» What the exercise asks
Search the entries for the word "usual" and copy each line that has it.

» Data section
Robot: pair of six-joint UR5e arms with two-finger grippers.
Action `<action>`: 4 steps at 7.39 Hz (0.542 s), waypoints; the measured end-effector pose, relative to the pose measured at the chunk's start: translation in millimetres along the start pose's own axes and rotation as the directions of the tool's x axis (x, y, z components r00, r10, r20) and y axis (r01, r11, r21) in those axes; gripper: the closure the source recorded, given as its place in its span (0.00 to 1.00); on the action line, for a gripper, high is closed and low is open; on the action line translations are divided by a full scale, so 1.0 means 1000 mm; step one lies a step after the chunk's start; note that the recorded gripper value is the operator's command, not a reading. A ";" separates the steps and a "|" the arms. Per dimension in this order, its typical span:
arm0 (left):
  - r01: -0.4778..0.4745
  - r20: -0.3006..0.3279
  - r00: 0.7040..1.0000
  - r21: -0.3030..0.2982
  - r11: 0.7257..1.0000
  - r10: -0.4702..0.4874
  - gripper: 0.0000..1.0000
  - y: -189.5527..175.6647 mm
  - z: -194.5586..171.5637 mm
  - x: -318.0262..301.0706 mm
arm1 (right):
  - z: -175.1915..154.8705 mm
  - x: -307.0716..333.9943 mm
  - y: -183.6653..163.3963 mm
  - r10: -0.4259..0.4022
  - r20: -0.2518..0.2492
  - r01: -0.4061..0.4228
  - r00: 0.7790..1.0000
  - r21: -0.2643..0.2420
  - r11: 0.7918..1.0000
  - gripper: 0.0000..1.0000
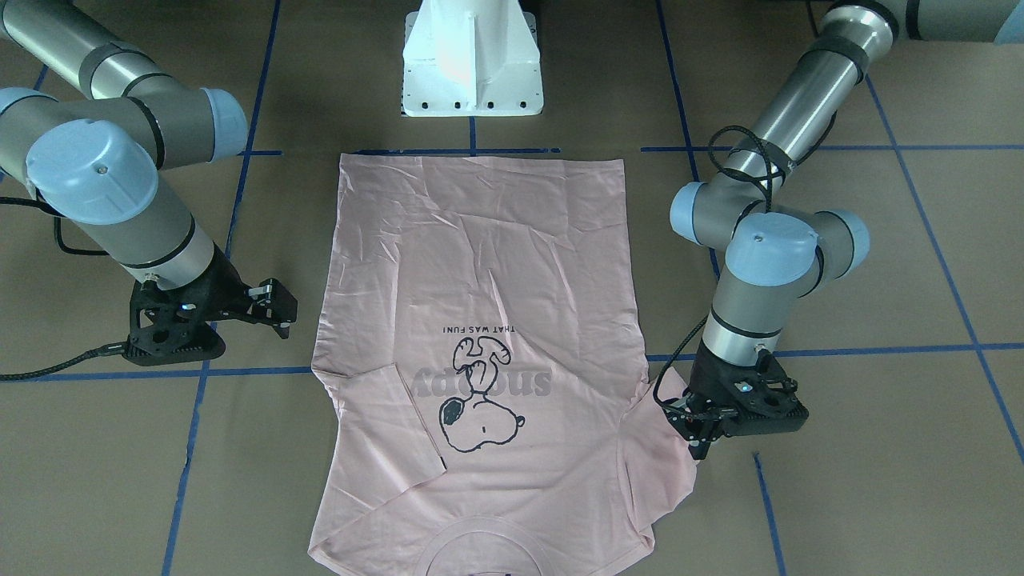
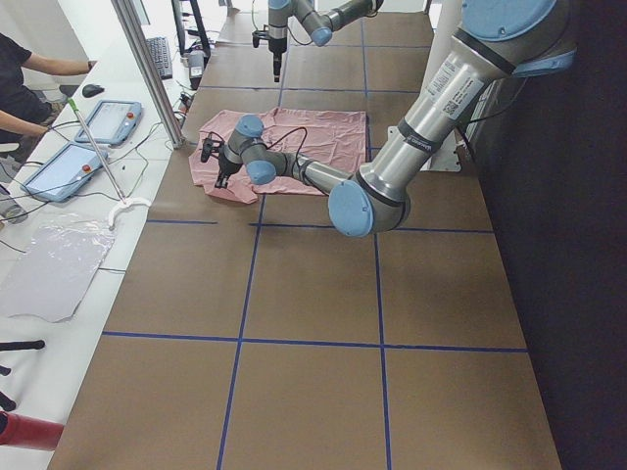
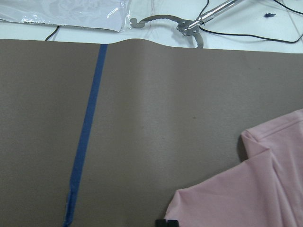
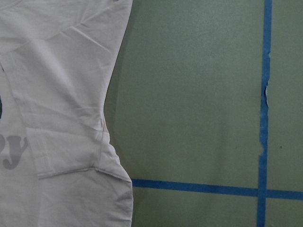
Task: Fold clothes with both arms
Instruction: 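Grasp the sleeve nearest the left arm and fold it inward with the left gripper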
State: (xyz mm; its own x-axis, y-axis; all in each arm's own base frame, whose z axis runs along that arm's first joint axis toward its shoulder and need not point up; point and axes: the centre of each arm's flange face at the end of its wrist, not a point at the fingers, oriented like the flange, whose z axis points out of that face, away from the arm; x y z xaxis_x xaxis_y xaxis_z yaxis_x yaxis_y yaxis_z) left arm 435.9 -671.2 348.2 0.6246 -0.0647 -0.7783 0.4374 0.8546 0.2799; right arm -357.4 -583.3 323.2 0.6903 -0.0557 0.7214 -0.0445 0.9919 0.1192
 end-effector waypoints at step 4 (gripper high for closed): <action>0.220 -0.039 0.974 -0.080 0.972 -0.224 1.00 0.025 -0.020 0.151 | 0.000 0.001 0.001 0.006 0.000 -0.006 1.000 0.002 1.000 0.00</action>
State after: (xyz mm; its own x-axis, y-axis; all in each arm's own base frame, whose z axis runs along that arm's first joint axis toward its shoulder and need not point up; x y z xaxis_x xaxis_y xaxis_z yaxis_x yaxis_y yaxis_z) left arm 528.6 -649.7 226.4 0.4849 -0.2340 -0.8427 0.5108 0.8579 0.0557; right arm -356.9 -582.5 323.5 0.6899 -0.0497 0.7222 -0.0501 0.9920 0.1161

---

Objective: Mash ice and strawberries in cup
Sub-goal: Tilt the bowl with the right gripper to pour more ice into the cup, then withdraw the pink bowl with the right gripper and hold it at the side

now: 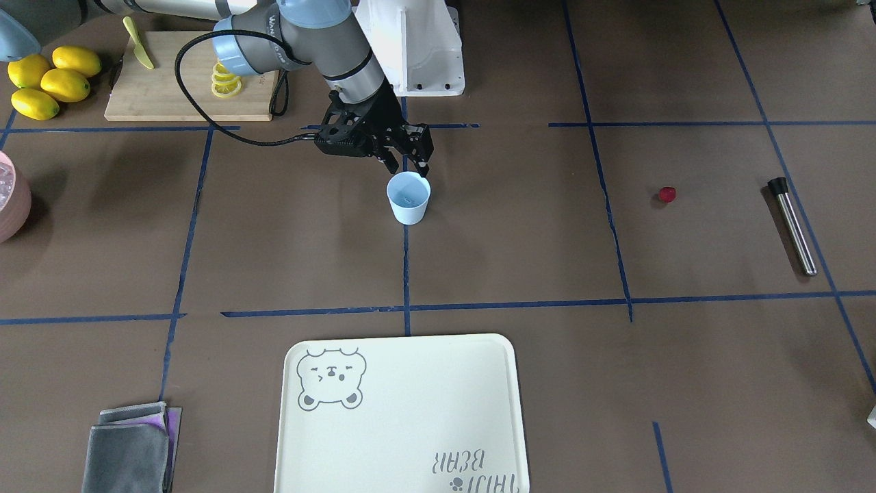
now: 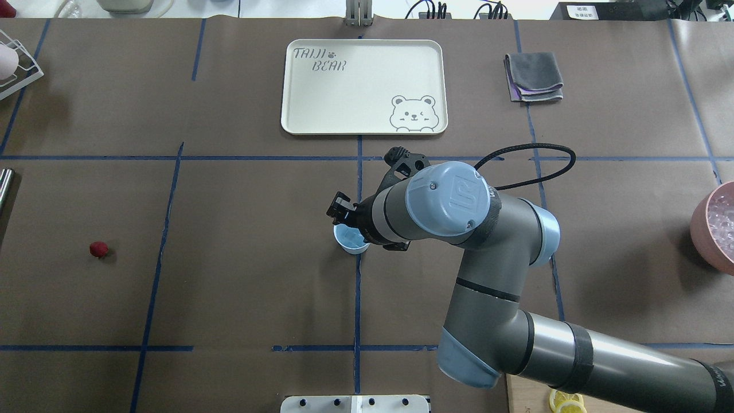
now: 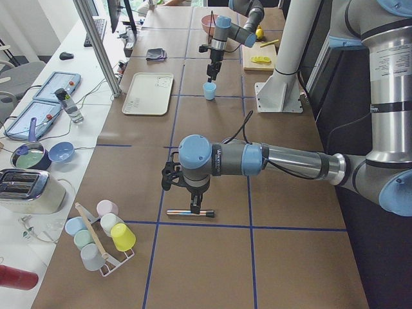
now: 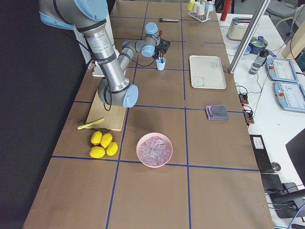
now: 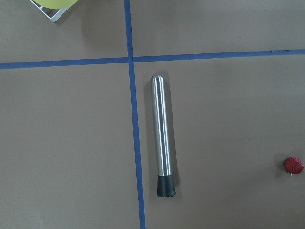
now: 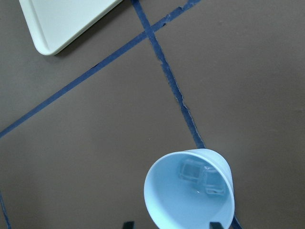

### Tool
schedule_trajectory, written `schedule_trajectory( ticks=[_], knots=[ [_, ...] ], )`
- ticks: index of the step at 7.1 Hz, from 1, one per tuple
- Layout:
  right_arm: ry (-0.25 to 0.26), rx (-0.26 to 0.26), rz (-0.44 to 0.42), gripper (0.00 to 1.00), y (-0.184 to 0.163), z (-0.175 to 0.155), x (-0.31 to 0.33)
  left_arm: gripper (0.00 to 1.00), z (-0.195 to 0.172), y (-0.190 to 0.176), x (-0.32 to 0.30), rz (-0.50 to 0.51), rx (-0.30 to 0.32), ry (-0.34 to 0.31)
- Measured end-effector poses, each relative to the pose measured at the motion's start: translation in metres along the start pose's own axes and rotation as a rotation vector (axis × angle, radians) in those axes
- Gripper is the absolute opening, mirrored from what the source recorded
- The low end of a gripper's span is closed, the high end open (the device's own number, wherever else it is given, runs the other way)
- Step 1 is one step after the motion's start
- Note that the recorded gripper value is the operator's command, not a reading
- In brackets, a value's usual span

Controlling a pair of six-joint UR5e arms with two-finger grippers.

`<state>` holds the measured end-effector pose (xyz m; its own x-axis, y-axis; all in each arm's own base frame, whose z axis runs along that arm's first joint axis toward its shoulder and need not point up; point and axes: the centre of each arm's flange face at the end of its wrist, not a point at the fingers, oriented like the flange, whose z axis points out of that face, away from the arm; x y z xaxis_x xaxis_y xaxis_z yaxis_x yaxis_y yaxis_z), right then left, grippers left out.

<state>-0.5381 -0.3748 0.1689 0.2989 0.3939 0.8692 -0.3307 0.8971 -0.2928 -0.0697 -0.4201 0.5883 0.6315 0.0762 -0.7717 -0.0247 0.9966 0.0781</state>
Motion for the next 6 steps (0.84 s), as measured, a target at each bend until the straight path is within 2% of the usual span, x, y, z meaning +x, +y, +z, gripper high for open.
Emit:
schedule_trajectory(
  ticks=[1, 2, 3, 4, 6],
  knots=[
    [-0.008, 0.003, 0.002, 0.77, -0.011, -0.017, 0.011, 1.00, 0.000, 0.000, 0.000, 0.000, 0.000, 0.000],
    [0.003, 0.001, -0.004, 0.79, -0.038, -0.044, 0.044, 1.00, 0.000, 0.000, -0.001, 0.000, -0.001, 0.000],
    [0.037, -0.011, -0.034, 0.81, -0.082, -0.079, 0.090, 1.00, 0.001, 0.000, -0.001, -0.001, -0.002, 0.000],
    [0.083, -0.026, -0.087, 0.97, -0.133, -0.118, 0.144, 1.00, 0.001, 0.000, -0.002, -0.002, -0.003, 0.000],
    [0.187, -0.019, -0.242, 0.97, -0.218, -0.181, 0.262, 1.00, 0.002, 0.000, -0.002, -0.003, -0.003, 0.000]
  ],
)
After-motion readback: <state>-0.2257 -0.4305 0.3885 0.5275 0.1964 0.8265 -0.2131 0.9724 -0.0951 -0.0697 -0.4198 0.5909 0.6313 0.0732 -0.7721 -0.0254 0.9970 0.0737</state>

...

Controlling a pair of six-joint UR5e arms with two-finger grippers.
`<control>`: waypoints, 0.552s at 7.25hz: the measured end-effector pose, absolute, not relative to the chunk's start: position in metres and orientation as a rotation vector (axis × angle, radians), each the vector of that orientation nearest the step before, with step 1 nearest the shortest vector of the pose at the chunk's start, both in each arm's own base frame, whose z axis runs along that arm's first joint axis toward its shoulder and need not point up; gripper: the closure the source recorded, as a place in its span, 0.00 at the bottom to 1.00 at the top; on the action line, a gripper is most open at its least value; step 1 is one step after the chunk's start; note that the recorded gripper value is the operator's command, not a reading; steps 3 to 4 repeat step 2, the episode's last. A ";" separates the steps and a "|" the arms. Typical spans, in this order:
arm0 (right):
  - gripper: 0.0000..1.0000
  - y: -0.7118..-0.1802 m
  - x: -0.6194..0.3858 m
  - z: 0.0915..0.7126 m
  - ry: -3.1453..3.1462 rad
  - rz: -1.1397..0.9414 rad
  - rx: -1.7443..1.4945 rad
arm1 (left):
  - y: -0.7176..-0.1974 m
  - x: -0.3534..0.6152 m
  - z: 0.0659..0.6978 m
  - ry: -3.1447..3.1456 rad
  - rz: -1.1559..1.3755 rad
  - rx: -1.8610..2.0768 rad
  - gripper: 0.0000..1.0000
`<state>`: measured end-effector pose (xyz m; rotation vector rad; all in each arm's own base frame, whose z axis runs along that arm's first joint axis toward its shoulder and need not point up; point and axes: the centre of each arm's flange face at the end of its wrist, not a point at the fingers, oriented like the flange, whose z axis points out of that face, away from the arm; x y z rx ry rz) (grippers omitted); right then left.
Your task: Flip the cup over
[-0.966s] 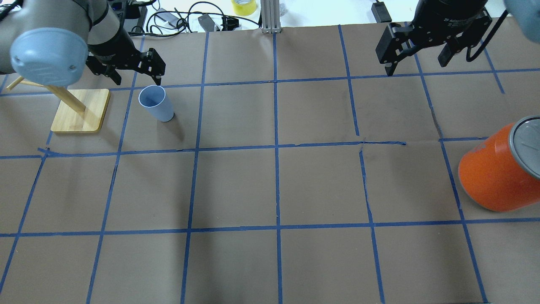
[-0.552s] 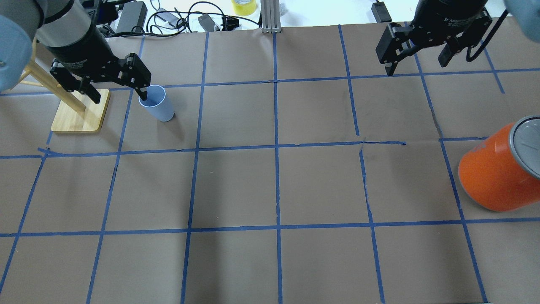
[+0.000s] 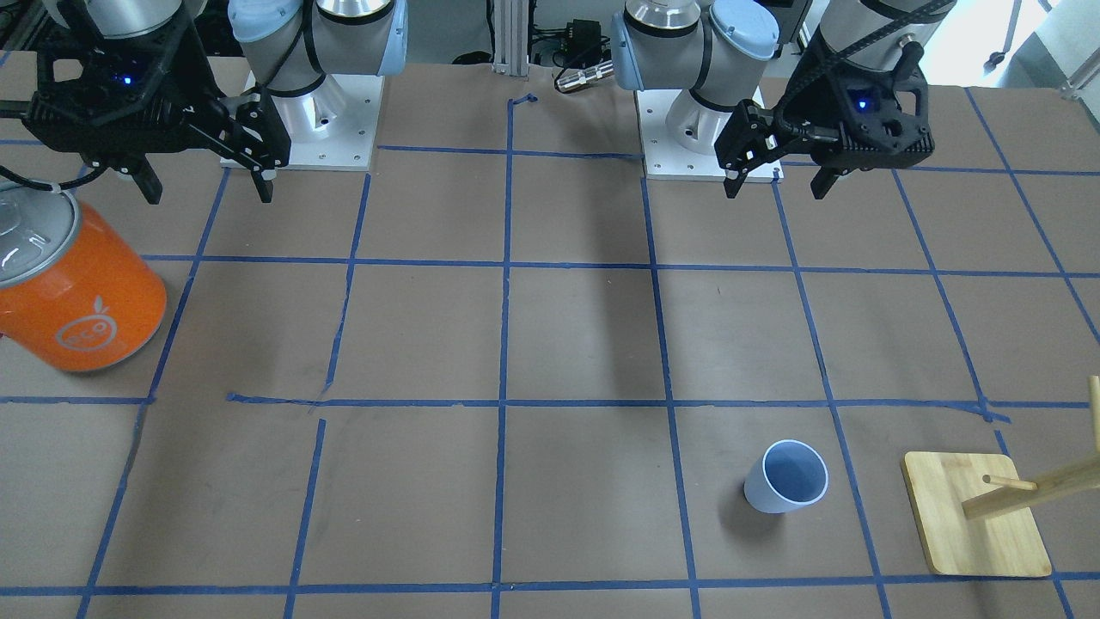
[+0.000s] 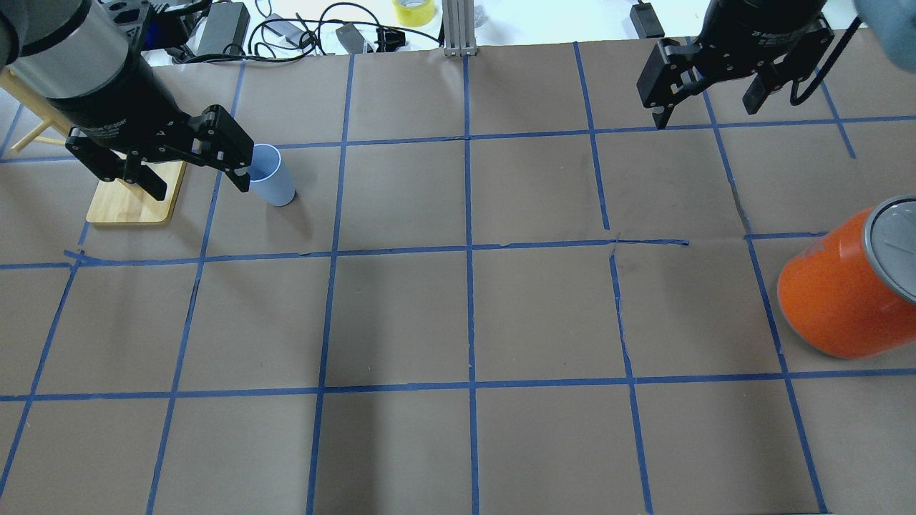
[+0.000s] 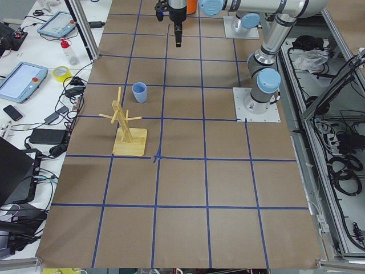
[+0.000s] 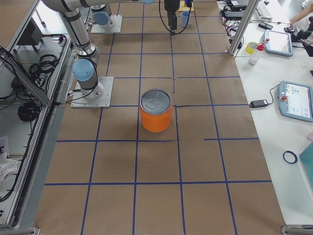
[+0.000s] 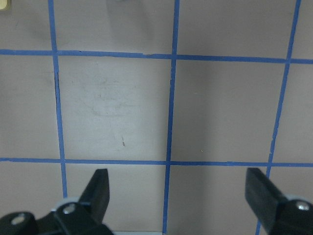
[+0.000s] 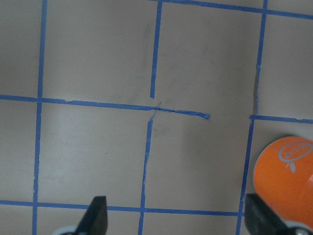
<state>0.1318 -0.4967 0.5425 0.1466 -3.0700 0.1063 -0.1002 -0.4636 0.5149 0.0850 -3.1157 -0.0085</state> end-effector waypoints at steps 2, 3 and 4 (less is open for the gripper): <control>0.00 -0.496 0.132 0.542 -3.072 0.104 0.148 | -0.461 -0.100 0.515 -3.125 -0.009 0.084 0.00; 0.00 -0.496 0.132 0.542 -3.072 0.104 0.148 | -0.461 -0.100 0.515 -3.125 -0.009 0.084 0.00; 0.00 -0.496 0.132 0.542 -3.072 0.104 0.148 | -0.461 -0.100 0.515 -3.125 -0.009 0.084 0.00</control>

» Problem solution
- In brackets, a value's usual span
Motion for the next 6 steps (0.84 s), as measured, a target at each bend until the straight path is within 2% of the usual span, x, y, z meaning +x, +y, +z, gripper high for open.

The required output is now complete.